It was really a “liturgical bummer” to find out that Feast of the Presentation of the Lord was this Sunday and that we would not be reading the Beatitudes at Mass. It would have been a good follow-up to the theme at the core of the homilies this year: any parish should be a place where disciples are made, and the Beatitudes are the New Commandments for the followers of Christ.
The gospel text of the Presentation is a story unique to Luke’s gospel (Luke 2:22-40). It is “evangelically” ironic that the same Law that Jesus will challenge takes Mary and Joseph to the Temple, the institution that will later condemn Jesus. We may also wonder, did Mary and Joseph need any purification? Did Jesus need a presentation? What do we do with a gospel like this?

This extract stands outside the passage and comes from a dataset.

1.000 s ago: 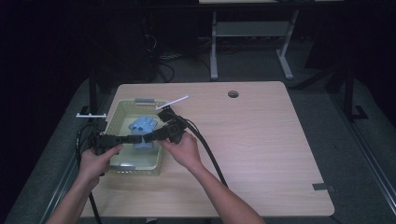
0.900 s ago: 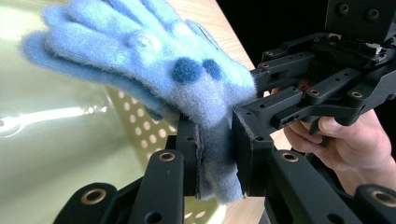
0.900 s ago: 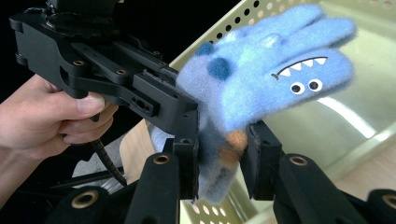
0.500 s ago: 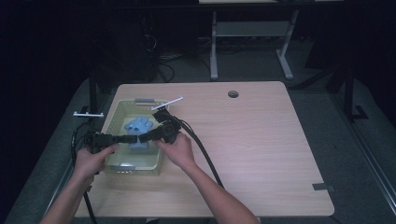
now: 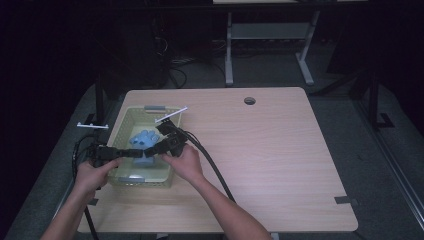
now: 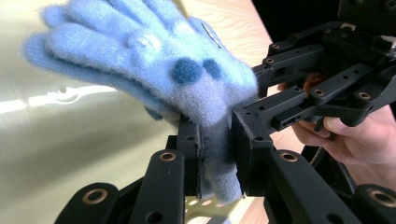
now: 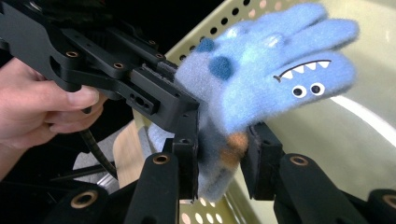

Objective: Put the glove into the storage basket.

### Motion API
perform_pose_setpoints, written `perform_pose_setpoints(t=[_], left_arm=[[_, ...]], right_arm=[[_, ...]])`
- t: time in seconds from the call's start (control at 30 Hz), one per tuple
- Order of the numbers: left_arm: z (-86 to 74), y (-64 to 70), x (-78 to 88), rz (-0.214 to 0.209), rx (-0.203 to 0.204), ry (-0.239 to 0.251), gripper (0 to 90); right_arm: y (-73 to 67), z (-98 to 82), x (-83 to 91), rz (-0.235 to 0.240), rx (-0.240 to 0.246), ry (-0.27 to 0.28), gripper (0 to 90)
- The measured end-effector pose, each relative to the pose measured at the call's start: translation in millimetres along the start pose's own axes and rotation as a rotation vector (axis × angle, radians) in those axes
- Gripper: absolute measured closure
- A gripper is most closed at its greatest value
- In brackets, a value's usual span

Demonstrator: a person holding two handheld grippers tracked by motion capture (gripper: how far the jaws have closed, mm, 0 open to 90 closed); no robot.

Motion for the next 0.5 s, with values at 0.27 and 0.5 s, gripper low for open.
perform_pose_setpoints(t=[0.27, 0.5], left_arm=[[-3.8, -5.8, -1.8, 0.052, -0.005, -0.040, 73.9], [-7.1, -9.3, -4.3, 0.099, -0.021, -0.077, 73.9]], right_arm=[[6.9, -2.8, -12.1, 0.008, -0.014, -0.033, 68.4], [9.7, -6.5, -22.2, 0.003, -0.028, -0.071, 67.5]])
Point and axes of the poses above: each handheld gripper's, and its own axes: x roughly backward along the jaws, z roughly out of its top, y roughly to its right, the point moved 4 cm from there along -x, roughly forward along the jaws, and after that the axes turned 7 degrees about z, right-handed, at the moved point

A quick application of the Historical Criticism (a literary method to approach the meaning of a text, placing it in its historical context–for more info, click here) may come to our assistance. The legal custom of presenting the first-born to the Temple was a “ransom” the Israelites paid in memory of the deliverance from the slavery in Egypt, the night of Passover. In Exodus 13:2-3 we read: “The Lord said to Moses: Consecrate to me all the firstborn; whatever is the first to open the womb among the Israelites, of human beings and animals is mine. Moses said to the people, ‘Remember this day on which you came out of Egypt, out of the house of slavery.” Thus, from the very beginning of Jesus’ history in Luke’s account, there is a connection with the Exodus-Passover theme.
I do not know if the homily will follow this hint, yet, and your comments will be very much appreciated as I admit being unforgivably behind this week. But let me say that I believe the biggest gap between the original readers of the gospel and ourselves is our lack of knowledge of Old Testament scriptures and traditions. I also believe the theme of the Exodus is one of the less explored in Catholic preaching and imagination. It seems clear that the life of Jesus is an exodus, and the gospels contain multiple symbolic references to it: the desert, the sea… Even when the text states that Jesus goes to pray during the night, it is a clear reference to the most important of Nights, the Passover.
Read the gospel for this Sunday and let me know what you think. Your pastor (me or someone else) will appreciate it.